EXERCISE – Make an exact copy of the listing underneath, skipping each picture.

DATA BLOCK –
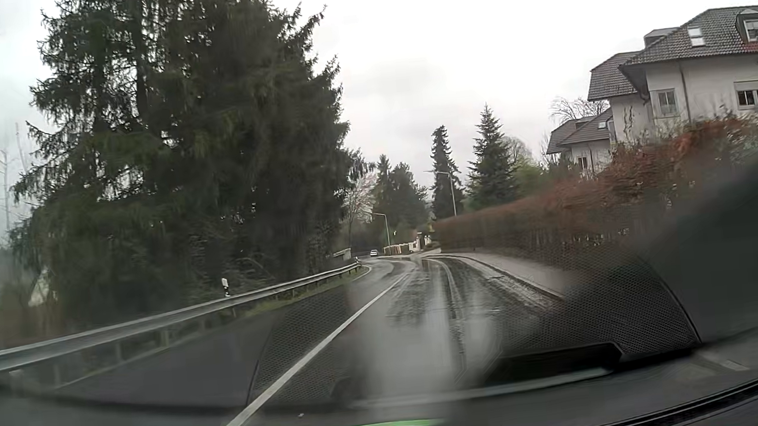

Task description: Follow the waypoints while adhering to traffic rules and regulations

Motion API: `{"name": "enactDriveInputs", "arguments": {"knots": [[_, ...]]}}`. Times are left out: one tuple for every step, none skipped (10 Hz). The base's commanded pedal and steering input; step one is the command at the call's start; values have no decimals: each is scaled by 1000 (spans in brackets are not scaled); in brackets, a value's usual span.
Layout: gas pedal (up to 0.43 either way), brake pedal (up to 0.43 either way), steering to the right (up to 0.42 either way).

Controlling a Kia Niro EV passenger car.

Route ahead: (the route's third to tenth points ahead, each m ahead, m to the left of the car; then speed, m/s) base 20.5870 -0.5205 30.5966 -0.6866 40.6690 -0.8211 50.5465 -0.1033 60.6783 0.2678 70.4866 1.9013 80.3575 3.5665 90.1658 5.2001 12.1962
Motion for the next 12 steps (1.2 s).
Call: {"name": "enactDriveInputs", "arguments": {"knots": [[150,0,30],[150,0,23],[138,0,15],[67,0,14],[0,0,14],[0,0,14],[0,0,12],[0,0,8],[0,0,4],[0,0,4],[0,0,4],[0,0,4]]}}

RESPONSE TO THIS TASK –
Task description: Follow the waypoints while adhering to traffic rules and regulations

Motion API: `{"name": "enactDriveInputs", "arguments": {"knots": [[_, ...]]}}`. Times are left out: one tuple for every step, none skipped (10 Hz). The base's commanded pedal and steering input; step one is the command at the call's start; values have no decimals: each is scaled by 1000 (spans in brackets are not scaled); in brackets, a value's usual span.
Layout: gas pedal (up to 0.43 either way), brake pedal (up to 0.43 either way), steering to the right (up to 0.42 either way).

Controlling a Kia Niro EV passenger car.

Route ahead: (the route's third to tenth points ahead, each m ahead, m to the left of the car; then speed, m/s) base 20.5870 -0.5205 30.5966 -0.6866 40.6690 -0.8211 50.5465 -0.1033 60.6783 0.2678 70.4866 1.9013 80.3575 3.5665 90.1658 5.2001 12.1962
Motion for the next 12 steps (1.2 s).
Call: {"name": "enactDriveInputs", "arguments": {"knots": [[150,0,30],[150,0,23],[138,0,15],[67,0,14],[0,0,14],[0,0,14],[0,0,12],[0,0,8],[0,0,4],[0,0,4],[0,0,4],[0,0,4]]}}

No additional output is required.